_Work instructions_
Once you find the line containing "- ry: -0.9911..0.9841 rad" in the data below, copy it and each following line exactly, up to and including the line containing "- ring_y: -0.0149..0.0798", and nothing else.

··· Source records ···

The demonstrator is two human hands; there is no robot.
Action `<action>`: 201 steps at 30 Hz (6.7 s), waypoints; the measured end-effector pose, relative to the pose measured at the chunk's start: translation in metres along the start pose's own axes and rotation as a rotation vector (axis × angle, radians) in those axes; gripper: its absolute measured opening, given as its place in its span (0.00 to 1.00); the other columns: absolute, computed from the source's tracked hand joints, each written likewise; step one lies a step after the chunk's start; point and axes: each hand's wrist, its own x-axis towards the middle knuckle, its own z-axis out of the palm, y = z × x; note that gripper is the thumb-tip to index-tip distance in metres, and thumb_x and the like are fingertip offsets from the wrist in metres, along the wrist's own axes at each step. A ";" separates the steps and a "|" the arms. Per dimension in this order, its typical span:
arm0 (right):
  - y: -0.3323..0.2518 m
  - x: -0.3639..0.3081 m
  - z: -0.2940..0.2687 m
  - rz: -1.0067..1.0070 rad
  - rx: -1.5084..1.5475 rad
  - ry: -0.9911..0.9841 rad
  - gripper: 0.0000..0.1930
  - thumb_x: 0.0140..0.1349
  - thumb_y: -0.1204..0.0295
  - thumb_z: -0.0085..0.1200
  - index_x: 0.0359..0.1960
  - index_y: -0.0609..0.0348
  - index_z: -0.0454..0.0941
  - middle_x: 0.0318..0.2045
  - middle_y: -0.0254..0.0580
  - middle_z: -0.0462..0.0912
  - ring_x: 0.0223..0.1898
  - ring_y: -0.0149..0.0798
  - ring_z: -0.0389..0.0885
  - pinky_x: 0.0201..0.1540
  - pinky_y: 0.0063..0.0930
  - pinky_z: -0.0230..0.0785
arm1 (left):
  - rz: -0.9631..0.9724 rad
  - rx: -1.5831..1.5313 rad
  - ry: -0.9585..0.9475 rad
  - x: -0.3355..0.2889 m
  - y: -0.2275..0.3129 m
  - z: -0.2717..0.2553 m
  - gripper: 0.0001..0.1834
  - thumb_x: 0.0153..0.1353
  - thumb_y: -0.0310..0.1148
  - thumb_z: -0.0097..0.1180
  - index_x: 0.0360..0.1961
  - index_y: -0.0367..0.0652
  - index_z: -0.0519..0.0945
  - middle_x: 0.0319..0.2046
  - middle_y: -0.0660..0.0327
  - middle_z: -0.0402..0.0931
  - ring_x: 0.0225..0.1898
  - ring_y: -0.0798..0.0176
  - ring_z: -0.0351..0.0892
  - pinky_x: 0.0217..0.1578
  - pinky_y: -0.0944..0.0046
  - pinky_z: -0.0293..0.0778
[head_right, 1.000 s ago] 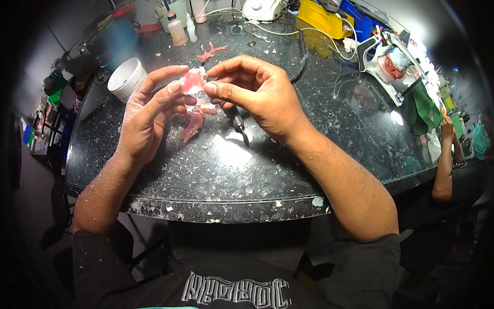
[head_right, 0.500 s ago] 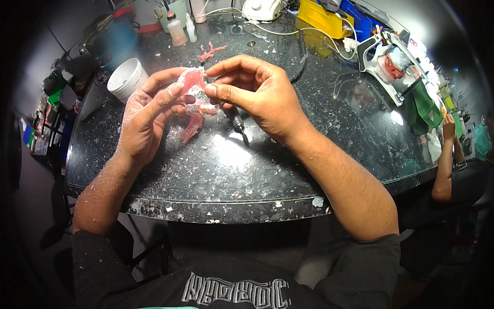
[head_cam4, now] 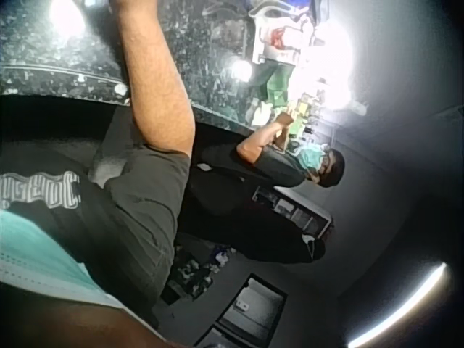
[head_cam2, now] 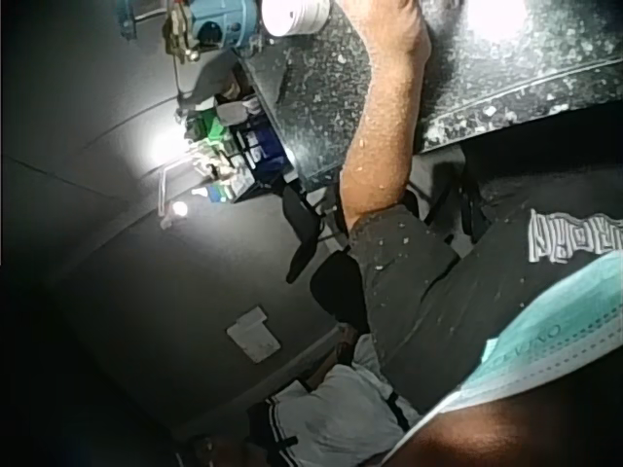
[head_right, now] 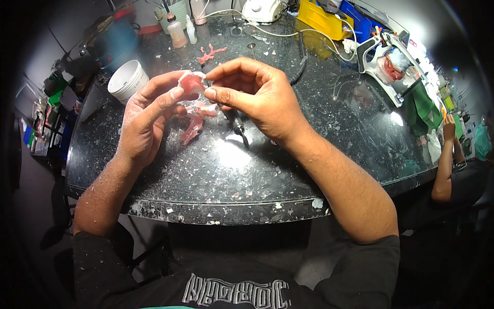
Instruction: The person uses a rotary tool to grind and shape a small pink wax-like material, then sets the tool down and continues to refine the piece by hand, inspecting and adjusting its edges. The workspace is cluttered with tools and debris from the material.
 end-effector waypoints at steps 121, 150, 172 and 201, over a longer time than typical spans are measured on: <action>0.001 -0.003 0.012 -0.193 -0.150 0.028 0.18 0.62 0.75 0.61 0.53 0.63 0.75 0.46 0.42 0.82 0.49 0.32 0.80 0.53 0.25 0.74 | 0.068 0.026 -0.005 -0.007 0.011 0.004 0.21 0.63 0.35 0.57 0.55 0.35 0.75 0.49 0.52 0.79 0.47 0.61 0.82 0.46 0.65 0.75; -0.001 -0.003 0.014 -0.223 -0.271 0.014 0.23 0.63 0.76 0.59 0.60 0.57 0.74 0.47 0.38 0.77 0.48 0.29 0.78 0.50 0.21 0.75 | 0.026 0.121 -0.015 -0.007 0.009 0.005 0.25 0.64 0.32 0.56 0.62 0.39 0.72 0.57 0.56 0.75 0.47 0.64 0.80 0.46 0.67 0.74; -0.001 -0.003 0.016 -0.209 -0.048 0.067 0.18 0.62 0.79 0.60 0.53 0.66 0.75 0.46 0.44 0.82 0.49 0.32 0.80 0.56 0.26 0.74 | 0.015 0.046 0.020 -0.008 0.010 0.008 0.21 0.66 0.33 0.56 0.59 0.38 0.75 0.54 0.57 0.77 0.52 0.67 0.77 0.49 0.68 0.72; -0.001 -0.004 0.011 -0.151 -0.038 0.030 0.15 0.60 0.80 0.61 0.49 0.65 0.76 0.45 0.44 0.82 0.47 0.34 0.82 0.55 0.27 0.75 | 0.035 -0.026 0.000 -0.008 0.009 0.005 0.20 0.60 0.29 0.59 0.53 0.36 0.73 0.47 0.57 0.78 0.45 0.68 0.77 0.46 0.67 0.72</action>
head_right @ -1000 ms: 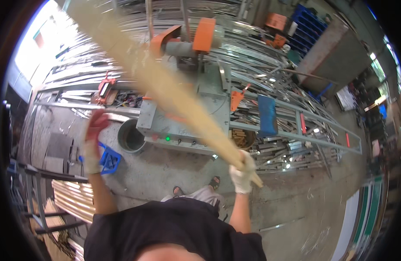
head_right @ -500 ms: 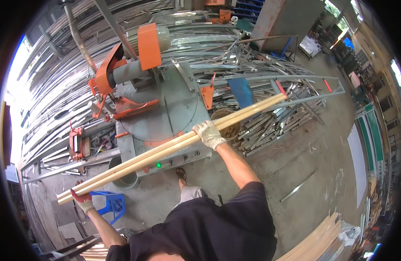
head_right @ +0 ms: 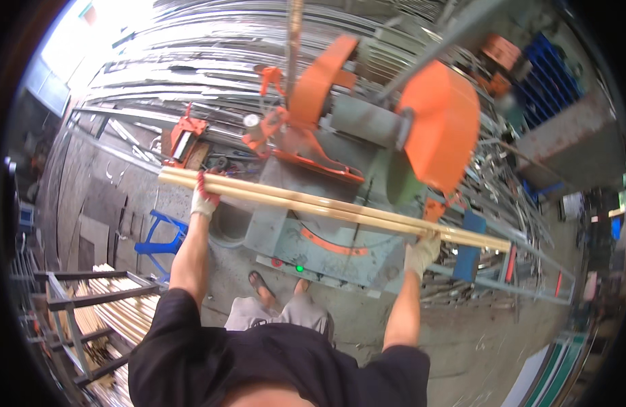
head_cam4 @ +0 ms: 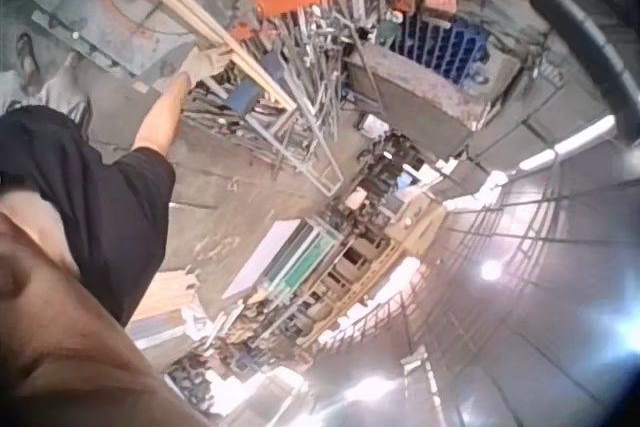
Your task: The person picks up several metal tubes from a pile on the floor, places them into a cutting machine, and pulls a lever to cut them while sparks fly. The person then removes the cut tubes and places them on a metal stand.
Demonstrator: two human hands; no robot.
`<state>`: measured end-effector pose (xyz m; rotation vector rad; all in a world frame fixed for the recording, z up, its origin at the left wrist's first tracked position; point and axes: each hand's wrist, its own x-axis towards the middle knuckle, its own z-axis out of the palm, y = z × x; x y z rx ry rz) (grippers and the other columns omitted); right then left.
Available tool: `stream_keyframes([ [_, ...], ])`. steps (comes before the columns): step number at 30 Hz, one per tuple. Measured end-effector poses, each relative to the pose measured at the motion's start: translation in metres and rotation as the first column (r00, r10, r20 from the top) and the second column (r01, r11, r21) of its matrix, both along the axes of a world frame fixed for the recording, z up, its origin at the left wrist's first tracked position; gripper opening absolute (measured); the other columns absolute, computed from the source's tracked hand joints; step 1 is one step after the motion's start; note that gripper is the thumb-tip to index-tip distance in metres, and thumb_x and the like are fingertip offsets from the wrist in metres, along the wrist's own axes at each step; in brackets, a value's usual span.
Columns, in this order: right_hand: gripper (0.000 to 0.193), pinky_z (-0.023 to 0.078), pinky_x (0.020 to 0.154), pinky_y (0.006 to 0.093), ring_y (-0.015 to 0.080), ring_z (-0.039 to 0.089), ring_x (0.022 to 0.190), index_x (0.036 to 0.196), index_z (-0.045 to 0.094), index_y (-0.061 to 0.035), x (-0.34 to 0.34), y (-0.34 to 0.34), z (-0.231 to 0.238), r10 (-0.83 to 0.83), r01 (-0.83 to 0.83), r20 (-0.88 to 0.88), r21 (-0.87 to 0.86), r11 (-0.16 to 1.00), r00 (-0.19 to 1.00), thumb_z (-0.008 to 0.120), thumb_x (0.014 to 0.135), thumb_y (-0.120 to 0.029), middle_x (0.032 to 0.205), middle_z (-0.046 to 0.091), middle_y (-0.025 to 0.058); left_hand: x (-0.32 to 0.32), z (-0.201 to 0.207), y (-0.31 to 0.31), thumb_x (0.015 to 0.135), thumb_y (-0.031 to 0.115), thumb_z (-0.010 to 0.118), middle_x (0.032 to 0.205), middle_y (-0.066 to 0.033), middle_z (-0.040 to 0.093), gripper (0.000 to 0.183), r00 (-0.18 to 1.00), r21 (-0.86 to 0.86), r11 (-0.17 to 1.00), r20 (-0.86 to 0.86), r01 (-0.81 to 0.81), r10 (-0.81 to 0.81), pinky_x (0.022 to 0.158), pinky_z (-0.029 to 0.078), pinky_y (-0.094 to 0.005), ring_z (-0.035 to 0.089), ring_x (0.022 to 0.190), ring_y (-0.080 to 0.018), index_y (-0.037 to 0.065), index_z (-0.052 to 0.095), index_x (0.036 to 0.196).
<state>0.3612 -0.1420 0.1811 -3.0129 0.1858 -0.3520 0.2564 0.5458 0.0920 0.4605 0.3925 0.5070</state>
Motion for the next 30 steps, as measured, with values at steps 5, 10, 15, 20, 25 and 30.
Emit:
stream_keyframes([
  [5, 0.075, 0.041, 0.113, 0.0497, 0.0479, 0.048, 0.135, 0.141, 0.049, 0.0004, -0.074, 0.003, -0.026, -0.008, 0.028, -0.160, 0.120, 0.992, 0.987, 0.082, 0.078, -0.022, 0.145, 0.049, 0.0314, 0.086, -0.022, 0.010, 0.089, 0.038, 0.082, 0.121, -0.0104, 0.068, 0.041, 0.996, -0.105, 0.993, -0.070, 0.049, -0.057, 0.104, 0.050, -0.0612, 0.066, 0.109, -0.0406, 0.016, 0.060, 0.114],
  [10, 0.047, 0.050, 0.098, 0.0484, 0.0410, 0.065, 0.108, 0.112, 0.068, -0.0005, -0.189, 0.040, -0.045, 0.016, 0.017, -0.448, 0.070, 0.997, 0.894, 0.080, 0.075, -0.025, 0.113, 0.068, 0.0223, 0.135, -0.065, 0.018, 0.088, 0.043, 0.082, 0.139, -0.0079, 0.060, 0.051, 0.990, -0.244, 0.964, -0.067, 0.106, -0.126, 0.107, 0.047, -0.0619, 0.059, 0.124, -0.0400, 0.019, 0.059, 0.127],
  [15, 0.050, 0.055, 0.097, 0.0430, 0.0351, 0.071, 0.107, 0.110, 0.074, -0.0037, -0.278, 0.101, -0.060, -0.042, 0.056, -0.751, -0.006, 0.998, 0.659, 0.081, 0.073, -0.036, 0.111, 0.075, 0.0191, 0.153, -0.086, 0.025, 0.087, 0.045, 0.083, 0.154, -0.0139, 0.049, 0.068, 0.975, -0.232, 0.956, -0.088, 0.179, -0.204, 0.108, 0.047, -0.0625, 0.057, 0.129, -0.0405, 0.016, 0.050, 0.140],
  [20, 0.049, 0.055, 0.097, 0.0417, 0.0343, 0.071, 0.107, 0.112, 0.074, -0.0030, -0.271, 0.175, -0.071, -0.020, 0.084, -0.845, 0.029, 0.996, 0.534, 0.079, 0.075, -0.035, 0.113, 0.075, 0.0194, 0.144, -0.122, 0.086, 0.090, 0.035, 0.082, 0.153, -0.0172, 0.050, 0.067, 0.986, -0.296, 0.947, -0.071, 0.126, -0.153, 0.108, 0.048, -0.0583, 0.059, 0.127, -0.0392, 0.013, 0.049, 0.143],
  [25, 0.037, 0.055, 0.078, 0.0405, 0.0269, 0.073, 0.084, 0.102, 0.076, -0.0024, -0.247, 0.221, -0.122, 0.035, 0.251, -0.814, 0.219, 0.943, 0.580, 0.074, 0.082, -0.034, 0.088, 0.077, 0.0143, 0.157, -0.090, 0.085, 0.091, 0.017, 0.080, 0.123, -0.0162, 0.069, 0.039, 0.977, -0.306, 0.949, -0.169, 0.073, -0.129, 0.097, 0.058, -0.0491, 0.070, 0.106, -0.0382, 0.001, 0.064, 0.123],
  [30, 0.054, 0.052, 0.084, 0.0517, 0.0461, 0.071, 0.096, 0.108, 0.072, 0.0053, -0.217, 0.235, -0.194, -0.015, 0.271, -0.797, 0.188, 0.944, 0.604, 0.063, 0.090, -0.045, 0.100, 0.073, 0.0293, 0.137, -0.124, 0.122, 0.090, 0.046, 0.078, 0.112, -0.0080, 0.069, 0.046, 0.898, -0.129, 0.920, -0.201, 0.371, -0.391, 0.092, 0.055, -0.0500, 0.066, 0.104, -0.0279, 0.012, 0.068, 0.119],
])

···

_Response to this exercise_
  - ry: -0.9911..0.9841 rad
  - gripper: 0.0000..0.1930
  - thumb_x: 0.0140..0.1349
  - thumb_y: -0.1204..0.0295
  - thumb_z: -0.0085..0.1200
  - index_x: 0.0359..0.1960
  - index_y: -0.0609..0.0348
  - index_z: -0.0454..0.0941
  - middle_x: 0.0318..0.2045
  - middle_y: -0.0254..0.0580
  - middle_z: -0.0462..0.0912
  - ring_x: 0.0223..0.1898
  - ring_y: -0.0149..0.0798

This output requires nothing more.